The demand for standardized test prep continues to climb as MBA and graduate school applications surge—and business owners in this space are uniquely positioned to scale by moving courses online. Rather than competing on tutoring hours alone, creating a structured GRE or GMAT course lets you reach students nationally and generate recurring revenue while you sleep.
Why Online GRE and GMAT Courses Work
Traditional one-on-one tutoring caps your income at roughly 20–30 billable hours per week. A course, by contrast, sells to unlimited students at once. Most GRE prep instructors charge $80–150 per hour for live tutoring, but a self-paced course can sell for $297–997 depending on depth and scope. You're not replacing tutoring—you're adding a productized revenue stream that attracts students who can't afford premium rates or prefer learning on their own schedule.
The test prep audience is highly motivated and outcome-driven. Students spent an average of 40–60 hours prepping for the GRE in 2023, and they'll pay for quality because test scores directly impact school admissions and scholarship eligibility. This means your course has immediate, measurable value.
Laying the Foundation: Content and Structure
Before launching, decide on course scope. A focused three-month GRE verbal reasoning course will sell faster than an all-in-one offering, but comprehensive courses command higher prices. Most successful test prep courses break content into:
- Foundational modules (fundamentals, test format, timing strategies)
- Targeted skill modules (quantitative reasoning, analytical writing, sentence equivalence)
- Practice tests with video explanations (the highest-value component)
- Strategy walkthroughs (common mistakes, pacing techniques, last-minute tips)
Record content as you teach. If you're already tutoring, film your best explanations during actual sessions or create clean recorded tutorials. Most creators spend 60–100 hours recording for a comprehensive course. Use screen recording software like Camtasia (one-time $199 purchase) or ScreenFlow for Mac to capture worked problems, strategy slides, and whiteboard explanations.
Choosing Your Platform and Pricing
You have three main routes: marketplace platforms, standalone builders, or all-in-one membership sites.
Standalone course builders (Teachable, Kajabi, Thinkific) cost $29–99 monthly and give you full control over branding and pricing. You keep 90% of revenue after transaction fees. This works well if you're launching your first course and want to own the customer relationship.
Marketplace platforms (Udemy, Skillshare) take 50–70% commission but handle all marketing and payment processing. Your course reaches Udemy's 15+ million learners, but you have minimal pricing control and direct customer access is limited. Best for volume plays if you're new to course creation.
Membership or group coaching hybrid (Circle, Mighty Networks) works if you bundle your course with group accountability, Q&A forums, or monthly live calls. This justifies $397–1,497 annual memberships and builds community around your brand.
For GRE prep specifically, expect course prices to land between $297 (focused module) and $1,200 (comprehensive with tutoring add-ons). Students expect multiple practice tests, video walkthrough of explanations, and some form of progress tracking.
Building Your Student Pipeline
Launch with an email list. Offer a free 20-minute "GRE Math Foundations" guide or diagnostic quiz to capture emails from active test-takers. A 2–5% conversion rate is realistic; 500 emails could yield 10–25 course sales in month one at $397–$500.
Run targeted ads on Google Ads (keyword bidding on "GRE prep course," "GMAT online class") and Facebook. Test a $300 monthly ad spend; most test prep instructors see a 3:1 or better return. Retarget students who download your free resources.

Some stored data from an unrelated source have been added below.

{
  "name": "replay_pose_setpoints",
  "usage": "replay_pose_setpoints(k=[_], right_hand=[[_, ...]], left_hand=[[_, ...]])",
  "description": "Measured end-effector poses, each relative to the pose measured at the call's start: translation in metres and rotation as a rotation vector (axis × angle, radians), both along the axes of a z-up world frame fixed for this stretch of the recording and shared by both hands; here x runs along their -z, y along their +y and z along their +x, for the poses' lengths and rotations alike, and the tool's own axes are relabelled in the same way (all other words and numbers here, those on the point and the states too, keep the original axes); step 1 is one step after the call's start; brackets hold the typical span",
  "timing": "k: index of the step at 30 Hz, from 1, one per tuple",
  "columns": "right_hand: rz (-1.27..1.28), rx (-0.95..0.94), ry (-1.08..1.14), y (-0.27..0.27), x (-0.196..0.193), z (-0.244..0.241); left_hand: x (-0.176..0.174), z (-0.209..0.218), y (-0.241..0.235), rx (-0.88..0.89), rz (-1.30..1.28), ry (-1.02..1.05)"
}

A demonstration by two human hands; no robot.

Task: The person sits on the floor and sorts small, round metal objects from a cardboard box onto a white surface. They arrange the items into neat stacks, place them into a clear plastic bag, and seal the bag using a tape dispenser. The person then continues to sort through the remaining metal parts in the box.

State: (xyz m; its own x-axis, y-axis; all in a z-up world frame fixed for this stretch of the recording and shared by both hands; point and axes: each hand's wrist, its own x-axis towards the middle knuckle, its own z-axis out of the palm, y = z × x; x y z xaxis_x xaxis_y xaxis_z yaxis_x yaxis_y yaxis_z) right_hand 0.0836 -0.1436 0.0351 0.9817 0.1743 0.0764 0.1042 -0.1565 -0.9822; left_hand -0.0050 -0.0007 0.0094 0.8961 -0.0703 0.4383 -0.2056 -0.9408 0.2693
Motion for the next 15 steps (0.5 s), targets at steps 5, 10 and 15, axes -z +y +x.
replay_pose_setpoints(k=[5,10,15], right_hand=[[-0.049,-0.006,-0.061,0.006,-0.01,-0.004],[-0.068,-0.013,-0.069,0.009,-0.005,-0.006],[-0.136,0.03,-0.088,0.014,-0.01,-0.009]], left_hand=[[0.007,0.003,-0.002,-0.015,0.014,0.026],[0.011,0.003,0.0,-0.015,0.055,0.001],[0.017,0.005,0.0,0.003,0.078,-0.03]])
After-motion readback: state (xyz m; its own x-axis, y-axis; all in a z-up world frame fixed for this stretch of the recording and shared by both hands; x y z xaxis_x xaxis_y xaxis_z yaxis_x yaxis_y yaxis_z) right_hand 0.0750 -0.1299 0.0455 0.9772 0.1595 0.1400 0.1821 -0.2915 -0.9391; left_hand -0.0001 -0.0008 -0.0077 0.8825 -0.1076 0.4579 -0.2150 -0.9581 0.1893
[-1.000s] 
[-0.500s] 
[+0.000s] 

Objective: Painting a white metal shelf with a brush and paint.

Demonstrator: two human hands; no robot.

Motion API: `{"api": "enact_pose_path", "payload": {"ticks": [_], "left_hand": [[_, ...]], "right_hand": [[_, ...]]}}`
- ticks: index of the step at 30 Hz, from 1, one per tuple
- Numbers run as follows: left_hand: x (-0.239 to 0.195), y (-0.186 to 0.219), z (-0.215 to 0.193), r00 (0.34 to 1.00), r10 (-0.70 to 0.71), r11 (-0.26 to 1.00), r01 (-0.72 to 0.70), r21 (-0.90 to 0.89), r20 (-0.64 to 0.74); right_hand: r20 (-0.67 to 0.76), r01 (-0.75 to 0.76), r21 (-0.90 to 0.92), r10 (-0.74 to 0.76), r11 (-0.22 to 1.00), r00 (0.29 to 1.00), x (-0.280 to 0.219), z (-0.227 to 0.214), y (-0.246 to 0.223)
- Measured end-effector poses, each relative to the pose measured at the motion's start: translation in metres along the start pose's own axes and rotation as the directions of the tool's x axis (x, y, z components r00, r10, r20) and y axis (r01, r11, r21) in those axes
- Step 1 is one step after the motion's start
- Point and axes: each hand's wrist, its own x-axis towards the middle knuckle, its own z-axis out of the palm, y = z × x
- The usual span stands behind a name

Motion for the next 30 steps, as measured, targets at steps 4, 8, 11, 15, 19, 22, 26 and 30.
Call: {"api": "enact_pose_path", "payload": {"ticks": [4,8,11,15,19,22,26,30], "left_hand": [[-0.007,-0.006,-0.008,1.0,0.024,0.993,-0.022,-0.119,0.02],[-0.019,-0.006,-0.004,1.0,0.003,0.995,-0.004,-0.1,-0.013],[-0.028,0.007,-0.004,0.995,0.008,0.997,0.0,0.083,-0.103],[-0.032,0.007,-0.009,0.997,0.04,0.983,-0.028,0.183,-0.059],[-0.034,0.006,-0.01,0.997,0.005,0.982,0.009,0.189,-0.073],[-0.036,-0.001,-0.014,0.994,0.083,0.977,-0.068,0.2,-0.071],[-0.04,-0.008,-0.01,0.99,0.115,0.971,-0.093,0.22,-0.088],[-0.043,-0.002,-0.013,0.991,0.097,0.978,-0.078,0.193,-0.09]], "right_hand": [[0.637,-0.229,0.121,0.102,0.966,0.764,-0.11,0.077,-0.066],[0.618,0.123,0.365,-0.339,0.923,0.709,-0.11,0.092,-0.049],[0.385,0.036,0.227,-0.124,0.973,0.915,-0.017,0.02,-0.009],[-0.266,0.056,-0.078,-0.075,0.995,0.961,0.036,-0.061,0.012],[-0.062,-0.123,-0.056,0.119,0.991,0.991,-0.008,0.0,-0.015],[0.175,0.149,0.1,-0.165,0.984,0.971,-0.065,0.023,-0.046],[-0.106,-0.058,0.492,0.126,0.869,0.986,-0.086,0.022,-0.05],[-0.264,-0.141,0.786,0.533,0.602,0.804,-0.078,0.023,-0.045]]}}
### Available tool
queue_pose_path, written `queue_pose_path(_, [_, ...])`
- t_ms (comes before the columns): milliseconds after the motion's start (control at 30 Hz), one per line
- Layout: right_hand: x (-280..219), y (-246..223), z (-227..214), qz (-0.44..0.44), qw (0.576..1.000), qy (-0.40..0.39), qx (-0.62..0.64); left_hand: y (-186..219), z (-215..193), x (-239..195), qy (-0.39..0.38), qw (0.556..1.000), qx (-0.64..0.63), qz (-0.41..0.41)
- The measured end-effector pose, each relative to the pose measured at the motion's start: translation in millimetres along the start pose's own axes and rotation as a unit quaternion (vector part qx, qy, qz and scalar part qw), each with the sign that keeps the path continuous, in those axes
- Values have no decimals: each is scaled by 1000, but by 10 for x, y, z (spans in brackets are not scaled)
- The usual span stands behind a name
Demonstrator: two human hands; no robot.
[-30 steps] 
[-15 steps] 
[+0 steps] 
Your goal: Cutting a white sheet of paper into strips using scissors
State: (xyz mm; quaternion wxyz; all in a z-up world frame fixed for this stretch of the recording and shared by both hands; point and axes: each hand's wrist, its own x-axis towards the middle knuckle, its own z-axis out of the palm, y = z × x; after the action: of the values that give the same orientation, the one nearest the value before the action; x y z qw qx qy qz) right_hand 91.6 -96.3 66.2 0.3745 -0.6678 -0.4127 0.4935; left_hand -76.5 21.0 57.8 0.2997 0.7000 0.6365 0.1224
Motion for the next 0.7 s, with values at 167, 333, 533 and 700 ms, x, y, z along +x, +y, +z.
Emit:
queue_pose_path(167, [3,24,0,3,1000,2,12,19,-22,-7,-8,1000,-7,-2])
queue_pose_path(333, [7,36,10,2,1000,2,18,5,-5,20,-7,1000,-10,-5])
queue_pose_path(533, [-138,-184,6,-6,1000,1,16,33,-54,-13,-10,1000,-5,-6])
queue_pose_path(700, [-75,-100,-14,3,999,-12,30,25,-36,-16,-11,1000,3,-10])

Partner with admissions consultants, MBA programs, and online communities (Reddit's r/GRE, GMAT Club forums). A two-way referral arrangement—you send clients their way when they ask about school selection, they recommend your course—builds a sustainable lead pipeline.
Listing your course on marketplaces like Mercoly helps you get discovered by students actively searching for test prep solutions, qualify leads faster, and win credibility through multi-platform presence.
Frequently Asked Questions
Q: How long does it take to see first sales? A: Most instructors see their first 3–5 sales within two weeks of launch if they have an existing email list or network; cold-start courses typically take 4–8 weeks with consistent marketing.
Q: Should I offer a money-back guarantee? A: Yes—a 30-day satisfaction guarantee is standard in test prep and boosts conversions by 15–25%, but expect a 3–8% refund rate if your content is solid.
Q: Can I sell a course alongside one-on-one tutoring? A: Absolutely. Most successful prep instructors use courses to attract and filter students, then upsell premium tutoring to those wanting personalized score guarantees.
Launch your course this month, start with 10–15 hours of content, and iterate based on student feedback.